(GIVEN MATERIAL)

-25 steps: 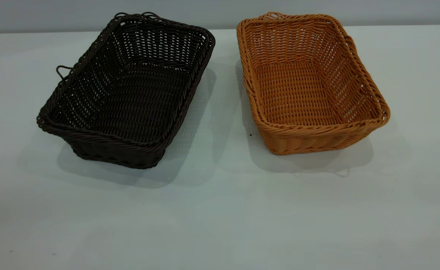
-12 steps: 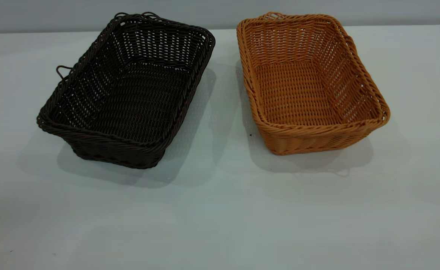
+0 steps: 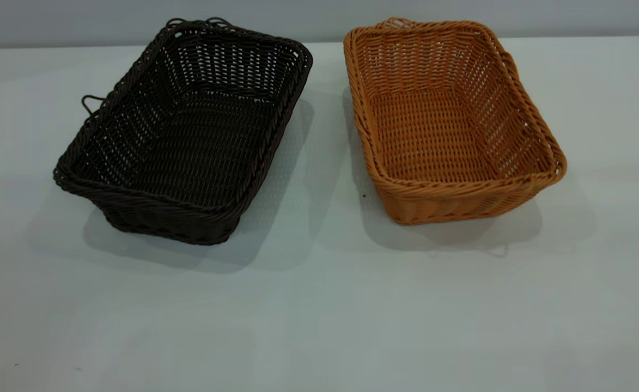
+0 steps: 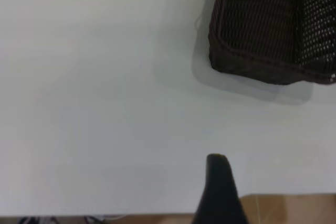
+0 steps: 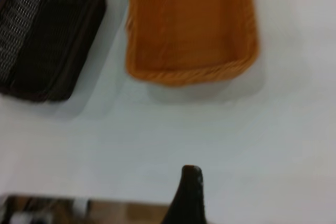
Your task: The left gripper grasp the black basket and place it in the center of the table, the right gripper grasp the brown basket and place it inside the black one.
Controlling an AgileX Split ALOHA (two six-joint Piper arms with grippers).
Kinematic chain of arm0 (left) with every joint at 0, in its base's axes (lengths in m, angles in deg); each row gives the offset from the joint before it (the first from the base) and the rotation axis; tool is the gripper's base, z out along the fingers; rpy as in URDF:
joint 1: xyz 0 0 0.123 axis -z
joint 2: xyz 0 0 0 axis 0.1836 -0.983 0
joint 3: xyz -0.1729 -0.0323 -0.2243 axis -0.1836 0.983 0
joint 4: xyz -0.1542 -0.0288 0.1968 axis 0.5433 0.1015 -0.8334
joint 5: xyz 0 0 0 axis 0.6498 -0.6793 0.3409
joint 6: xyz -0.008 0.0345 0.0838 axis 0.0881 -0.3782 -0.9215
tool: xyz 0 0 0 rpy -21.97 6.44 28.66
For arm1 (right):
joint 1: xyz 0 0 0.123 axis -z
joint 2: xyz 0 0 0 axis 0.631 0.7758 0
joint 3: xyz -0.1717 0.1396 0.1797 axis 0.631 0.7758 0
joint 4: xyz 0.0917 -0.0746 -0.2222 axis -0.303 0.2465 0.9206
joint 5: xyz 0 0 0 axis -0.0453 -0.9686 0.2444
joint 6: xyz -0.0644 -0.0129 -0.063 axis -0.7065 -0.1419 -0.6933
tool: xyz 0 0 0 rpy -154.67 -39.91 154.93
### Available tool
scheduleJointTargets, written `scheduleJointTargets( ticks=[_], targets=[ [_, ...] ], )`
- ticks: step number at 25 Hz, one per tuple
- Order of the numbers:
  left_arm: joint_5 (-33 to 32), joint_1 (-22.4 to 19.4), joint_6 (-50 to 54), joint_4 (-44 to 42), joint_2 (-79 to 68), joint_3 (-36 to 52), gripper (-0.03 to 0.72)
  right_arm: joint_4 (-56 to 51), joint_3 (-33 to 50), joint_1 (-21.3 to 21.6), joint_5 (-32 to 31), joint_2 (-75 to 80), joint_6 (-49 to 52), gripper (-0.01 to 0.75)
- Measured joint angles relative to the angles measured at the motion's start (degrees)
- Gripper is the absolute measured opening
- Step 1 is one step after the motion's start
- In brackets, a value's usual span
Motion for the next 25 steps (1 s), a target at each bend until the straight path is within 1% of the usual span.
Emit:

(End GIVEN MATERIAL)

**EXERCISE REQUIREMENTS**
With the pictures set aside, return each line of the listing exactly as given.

**EXERCISE OUTPUT**
-25 steps: 
-12 steps: 
+0 steps: 
+0 steps: 
+0 steps: 
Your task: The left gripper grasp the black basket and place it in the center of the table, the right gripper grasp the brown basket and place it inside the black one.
Controlling an AgileX Split ALOHA (two six-joint Piper arms with grippers).
Kinematic chain of arm0 (left) with every joint at 0, in its base's axes (lengths in m, angles in deg); each row gives the offset from the joint before it (the first from the base) and the rotation axis; tool is the gripper's base, z out along the fingers; rpy as in URDF:
joint 1: xyz 0 0 0.123 axis -z
joint 2: xyz 0 0 0 axis 0.1836 -0.983 0
joint 3: xyz -0.1729 -0.0323 -0.2243 axis -0.1836 0.983 0
joint 4: xyz -0.1542 -0.0288 0.1968 axis 0.5433 0.1015 -0.8334
joint 5: xyz 0 0 0 axis 0.6498 -0.6793 0.3409
joint 6: xyz -0.008 0.0345 0.0838 axis 0.0881 -0.3782 -0.9215
tool: xyz 0 0 0 rpy -21.97 6.44 28.66
For arm1 (right):
joint 1: xyz 0 0 0.123 axis -z
joint 2: xyz 0 0 0 axis 0.631 0.7758 0
joint 3: xyz -0.1717 0.1396 0.1797 axis 0.631 0.7758 0
joint 4: xyz 0.0917 -0.0746 -0.2222 axis -0.303 0.2465 0.9206
joint 5: xyz 0 0 0 axis -0.0453 -0.9686 0.2444
joint 6: xyz -0.0644 -0.0129 -0.063 axis -0.7065 -0.1419 -0.6933
tool: xyz 0 0 0 rpy -154.67 -39.91 154.93
### Available tool
scheduleJointTargets, written `scheduleJointTargets( ticks=[_], targets=[ [_, ...] ], )`
- ticks: step number at 25 Hz, one per tuple
- Order of the numbers:
  left_arm: joint_5 (-33 to 32), joint_1 (-22.4 to 19.4), joint_6 (-50 to 54), joint_4 (-44 to 42), joint_2 (-79 to 68), joint_3 (-36 to 52), gripper (-0.03 to 0.72)
  right_arm: joint_4 (-56 to 51), joint_3 (-33 to 50), joint_1 (-21.3 to 21.6), joint_5 (-32 to 31), joint_2 (-75 to 80), joint_6 (-49 to 52), gripper (-0.01 to 0.75)
- Measured joint angles relative to the angles measured at the motion's start (degrees)
- Gripper is the absolute measured opening
- Step 1 is one step after the motion's start
- In brackets, a value's usual span
Motion for the next 25 steps (1 s), a target at each bend until the straight path is within 1% of the usual span.
Emit:

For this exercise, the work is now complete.